Die weißrussischen und russischen Sicherheitsdienste seien immer häufiger an Angriffen auf polnische Patrouillen an der polnischen Grenze zu Belarus beteiligt, meint der Regierungsbevollmächtigte für die Sicherheit des polnischen Informationsraums Stanislaw Żaryn. Bei einem jüngsten Vorfall wurden Beamte des Grenzschutzes mit Steinen beworfen. Zuvor hatten sie eine Gruppe von 13 Ausländern gestoppt, die im Białowieża-Wald versuchten, nach Polen einzudringen, so Żaryn. Einige Personen in der Gruppe seien maskiert gewesen und hätten Funkgeräte dabei gehabt. Żaryn zufolge stünden belarussische und russische Offiziere an der „vordersten Front" dieser Aktionen.

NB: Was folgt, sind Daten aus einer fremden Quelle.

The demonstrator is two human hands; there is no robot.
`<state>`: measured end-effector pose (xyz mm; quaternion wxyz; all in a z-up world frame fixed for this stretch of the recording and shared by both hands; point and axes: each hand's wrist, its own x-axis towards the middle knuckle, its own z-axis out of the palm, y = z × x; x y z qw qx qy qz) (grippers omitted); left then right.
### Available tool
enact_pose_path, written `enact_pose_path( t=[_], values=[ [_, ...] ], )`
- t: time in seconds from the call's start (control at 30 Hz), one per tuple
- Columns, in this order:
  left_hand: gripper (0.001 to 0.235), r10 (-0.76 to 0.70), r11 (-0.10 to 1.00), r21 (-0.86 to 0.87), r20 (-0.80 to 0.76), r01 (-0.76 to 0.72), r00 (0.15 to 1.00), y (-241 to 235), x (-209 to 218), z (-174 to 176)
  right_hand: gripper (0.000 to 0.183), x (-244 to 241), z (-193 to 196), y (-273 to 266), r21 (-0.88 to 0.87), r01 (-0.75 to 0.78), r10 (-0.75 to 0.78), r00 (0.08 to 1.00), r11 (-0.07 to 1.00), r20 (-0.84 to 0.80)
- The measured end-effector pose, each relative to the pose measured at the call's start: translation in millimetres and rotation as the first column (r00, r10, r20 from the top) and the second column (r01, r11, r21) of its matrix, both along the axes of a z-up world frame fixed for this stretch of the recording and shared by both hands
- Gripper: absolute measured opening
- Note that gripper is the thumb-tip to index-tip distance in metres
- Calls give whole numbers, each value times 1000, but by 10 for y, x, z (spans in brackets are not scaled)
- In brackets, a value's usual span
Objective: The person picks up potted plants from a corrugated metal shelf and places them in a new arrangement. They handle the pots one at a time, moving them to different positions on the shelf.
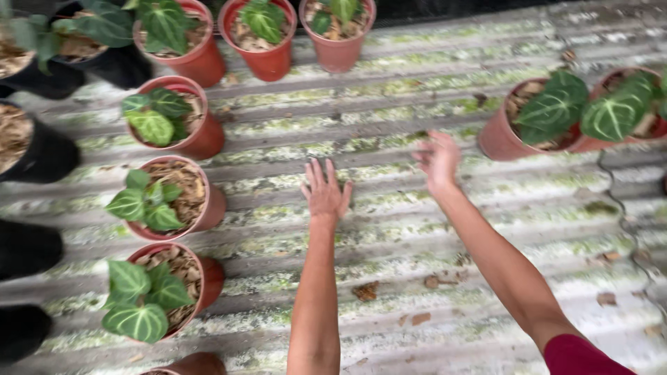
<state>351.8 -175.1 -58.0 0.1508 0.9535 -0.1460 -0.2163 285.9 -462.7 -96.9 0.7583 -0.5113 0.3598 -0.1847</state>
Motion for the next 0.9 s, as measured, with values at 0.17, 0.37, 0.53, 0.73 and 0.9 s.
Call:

„Die Eröffnung einer illegalen Migrationsroute gegen die NATO war Teil seiner aggressiven Operationen gegen die westliche Welt. Russland rechnet immer noch mit der Möglichkeit, die Region zu destabilisieren."

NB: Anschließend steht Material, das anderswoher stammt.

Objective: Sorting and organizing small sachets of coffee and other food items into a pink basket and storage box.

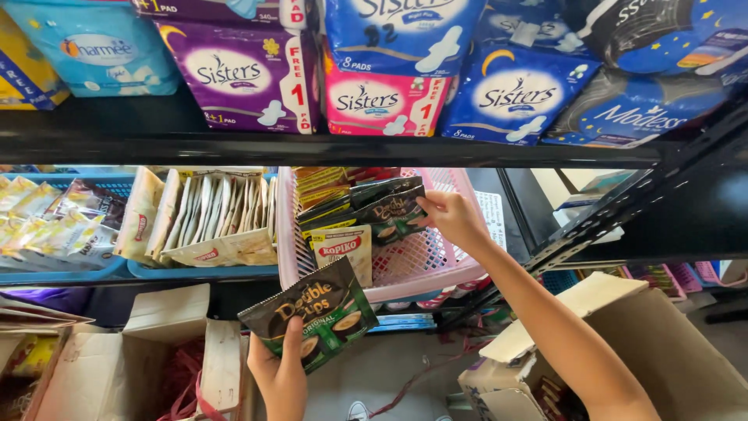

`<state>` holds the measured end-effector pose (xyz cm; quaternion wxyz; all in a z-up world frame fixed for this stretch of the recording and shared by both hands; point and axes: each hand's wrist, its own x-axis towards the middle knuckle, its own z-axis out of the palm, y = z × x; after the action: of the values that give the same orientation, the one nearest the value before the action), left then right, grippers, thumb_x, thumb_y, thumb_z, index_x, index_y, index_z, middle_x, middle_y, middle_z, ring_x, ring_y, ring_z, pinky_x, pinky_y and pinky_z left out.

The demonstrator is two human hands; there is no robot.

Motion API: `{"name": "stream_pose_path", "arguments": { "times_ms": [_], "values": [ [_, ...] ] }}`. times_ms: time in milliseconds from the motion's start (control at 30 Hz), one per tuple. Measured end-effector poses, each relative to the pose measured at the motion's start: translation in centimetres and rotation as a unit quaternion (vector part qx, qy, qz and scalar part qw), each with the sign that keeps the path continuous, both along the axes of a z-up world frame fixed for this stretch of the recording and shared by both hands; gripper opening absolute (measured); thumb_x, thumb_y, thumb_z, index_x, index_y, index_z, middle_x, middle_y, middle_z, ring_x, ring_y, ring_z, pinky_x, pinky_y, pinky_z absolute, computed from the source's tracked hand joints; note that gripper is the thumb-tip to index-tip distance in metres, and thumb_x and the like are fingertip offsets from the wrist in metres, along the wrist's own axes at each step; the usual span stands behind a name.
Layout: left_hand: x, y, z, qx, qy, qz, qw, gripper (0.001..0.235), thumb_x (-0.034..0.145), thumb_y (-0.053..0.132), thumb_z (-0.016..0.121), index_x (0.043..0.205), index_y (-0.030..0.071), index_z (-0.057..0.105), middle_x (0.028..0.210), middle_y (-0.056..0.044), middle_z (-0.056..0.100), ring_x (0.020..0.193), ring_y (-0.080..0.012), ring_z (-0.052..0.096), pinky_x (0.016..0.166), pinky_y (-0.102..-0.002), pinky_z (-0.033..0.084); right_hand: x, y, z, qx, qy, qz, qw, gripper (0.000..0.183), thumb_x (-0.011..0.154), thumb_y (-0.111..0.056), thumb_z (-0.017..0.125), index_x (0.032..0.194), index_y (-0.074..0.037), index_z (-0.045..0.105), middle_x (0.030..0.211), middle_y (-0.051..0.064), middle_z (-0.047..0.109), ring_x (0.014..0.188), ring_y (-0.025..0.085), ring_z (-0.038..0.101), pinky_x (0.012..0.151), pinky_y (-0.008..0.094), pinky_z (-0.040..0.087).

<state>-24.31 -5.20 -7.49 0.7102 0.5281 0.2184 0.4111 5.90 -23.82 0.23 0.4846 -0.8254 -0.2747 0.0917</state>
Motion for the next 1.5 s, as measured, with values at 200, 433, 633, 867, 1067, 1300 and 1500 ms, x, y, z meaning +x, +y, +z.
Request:
{"name": "stream_pose_path", "arguments": {
  "times_ms": [200,433,633,867,1067,1300,1500],
  "values": [
    [0.6,0.1,-0.3,0.024,0.003,-0.033,0.999,0.021,0.097,0.011,0.071,0.114,-0.001,0.065,0.098,-0.002,0.07,0.085,-0.0049,0.06,0.072,-0.021,0.05,0.1,0.6,-0.1,0.048,0.039,-0.025,0.998,0.025,0.101,-0.017,0.061,0.114,0.001,0.073,0.093,0.007,0.077,0.082,0.018,0.08,0.068,0.026,0.061],
    [0.8,0.3,0.3,0.018,0.0,-0.054,0.998,0.022,0.097,0.011,0.07,0.114,-0.001,0.065,0.101,-0.001,0.07,0.088,-0.005,0.061,0.076,-0.022,0.051,0.0,0.8,0.6,0.101,0.151,0.005,0.983,0.03,0.104,-0.018,0.056,0.114,0.007,0.069,0.103,0.011,0.076,0.089,0.027,0.081,0.073,0.031,0.064],
    [1.0,0.3,0.0,0.01,-0.005,-0.068,0.998,0.022,0.096,0.011,0.07,0.114,0.0,0.065,0.102,-0.002,0.072,0.09,-0.0059,0.063,0.078,-0.022,0.051,0.7,1.0,-1.6,0.066,0.182,-0.009,0.981,0.031,0.104,-0.021,0.054,0.119,0.002,0.068,0.108,0.012,0.077,0.089,0.026,0.08,0.073,0.031,0.063],
    [2.9,-0.7,1.1,0.031,-0.029,-0.12,0.992,0.022,0.098,0.011,0.069,0.116,0.0,0.065,0.101,-0.002,0.072,0.089,-0.0056,0.063,0.076,-0.021,0.052,1.3,0.8,-3.3,0.049,0.187,-0.01,0.981,0.031,0.105,-0.019,0.053,0.124,0.003,0.061,0.12,0.012,0.072,0.092,0.024,0.08,0.074,0.031,0.063],
    [6.7,-1.6,4.6,-0.018,-0.003,-0.208,0.978,0.029,0.096,0.013,0.064,0.123,0.005,0.059,0.1,0.001,0.07,0.085,-0.0048,0.063,0.065,-0.023,0.055,-2.8,-1.0,0.6,0.023,0.038,-0.04,0.998,0.047,0.096,-0.011,0.058,0.138,-0.004,0.041,0.135,0.011,0.055,0.087,0.017,0.074,0.069,0.032,0.058],
    [12.4,-1.9,6.0,0.205,-0.088,-0.191,0.956,0.029,0.108,0.015,0.063,0.132,0.001,0.057,0.109,-0.008,0.074,0.095,-0.0107,0.065,0.081,-0.028,0.055,-5.6,-4.0,4.2,0.195,0.242,0.165,0.936,0.049,0.109,-0.039,0.048,0.127,-0.001,0.072,0.118,0.009,0.073,0.07,0.009,0.06,0.067,0.026,0.055],
    [14.5,1.1,6.6,0.479,0.057,-0.169,0.86,0.035,0.101,0.022,0.07,0.126,0.003,0.056,0.116,-0.016,0.065,0.108,-0.0337,0.064,0.092,-0.043,0.051,-3.0,-4.3,2.2,0.019,0.128,0.055,0.99,0.028,0.094,-0.023,0.07,0.112,-0.003,0.075,0.094,0.006,0.079,0.064,0.013,0.07,0.058,0.027,0.057]
  ]
}}
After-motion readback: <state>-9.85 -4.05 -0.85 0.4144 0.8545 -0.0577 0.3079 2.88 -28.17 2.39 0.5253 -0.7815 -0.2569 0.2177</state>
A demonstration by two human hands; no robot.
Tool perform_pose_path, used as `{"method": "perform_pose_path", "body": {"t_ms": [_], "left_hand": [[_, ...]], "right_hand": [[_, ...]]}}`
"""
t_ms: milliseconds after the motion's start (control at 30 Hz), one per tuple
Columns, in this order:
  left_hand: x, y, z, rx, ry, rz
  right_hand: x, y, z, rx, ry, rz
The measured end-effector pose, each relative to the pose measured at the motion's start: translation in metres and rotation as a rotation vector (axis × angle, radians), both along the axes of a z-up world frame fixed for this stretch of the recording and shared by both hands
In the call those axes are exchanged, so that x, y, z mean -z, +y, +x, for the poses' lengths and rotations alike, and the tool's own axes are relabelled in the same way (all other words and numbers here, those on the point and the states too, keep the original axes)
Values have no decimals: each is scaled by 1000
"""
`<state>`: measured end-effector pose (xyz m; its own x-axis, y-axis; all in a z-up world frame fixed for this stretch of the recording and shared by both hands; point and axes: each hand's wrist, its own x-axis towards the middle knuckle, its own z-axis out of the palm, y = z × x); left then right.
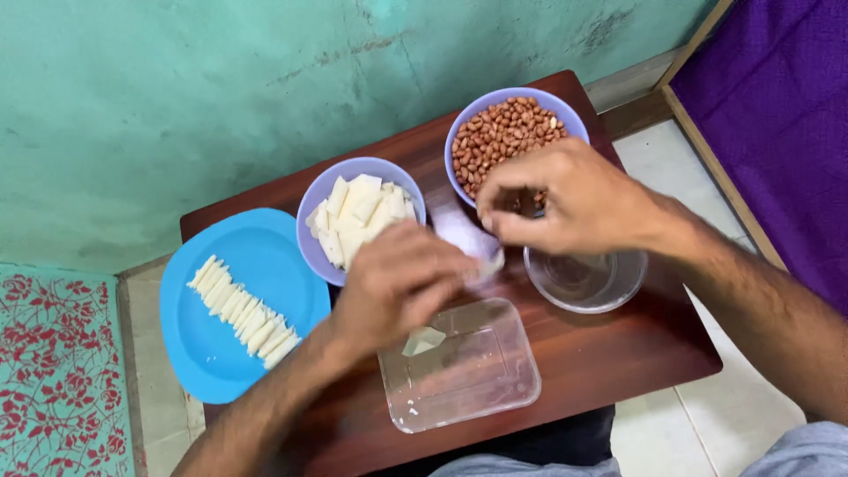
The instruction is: The person sits at a table and wraps individual peanuts in thin white sheets by hand. They place the wrapped items into a clear plastic container and arrange them in a row on a blue plate.
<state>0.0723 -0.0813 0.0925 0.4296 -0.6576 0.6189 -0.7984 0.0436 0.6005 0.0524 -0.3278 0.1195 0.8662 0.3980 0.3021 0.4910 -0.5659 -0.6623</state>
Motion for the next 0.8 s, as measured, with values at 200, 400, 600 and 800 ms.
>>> {"method": "perform_pose_path", "body": {"t_ms": [200, 400, 600, 800], "left_hand": [[34, 34, -70, -91, -477, 266], [80, 51, -105, -162, -523, 288], [85, 52, -108, -148, -412, 266], [84, 51, -106, -156, -364, 323]], "right_hand": [[11, 26, -44, -170, 83, -150], [48, 51, -82, -191, 419, -545], [97, 58, -111, -242, 212, -648], [111, 70, -127, -145, -67, -685]]}}
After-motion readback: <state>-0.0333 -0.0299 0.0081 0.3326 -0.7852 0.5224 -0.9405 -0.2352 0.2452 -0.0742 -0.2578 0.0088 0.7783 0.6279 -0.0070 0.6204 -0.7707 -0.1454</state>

Im Jahr 2021 geriet die polnische Grenze zu Belarus unter massiven Druck durch Tausende von Migranten, die versuchten, ins Land einzudringen. Ende Juni nächsten Jahres hatte Polen den Bau einer Barriere an seiner Grenze zu Belarus abgeschlossen. Die polnisch-belarussische Grenze ist 418 Kilometer lang, davon verlaufen 186 Kilometer über Land, der Rest durch Seen und Flüsse.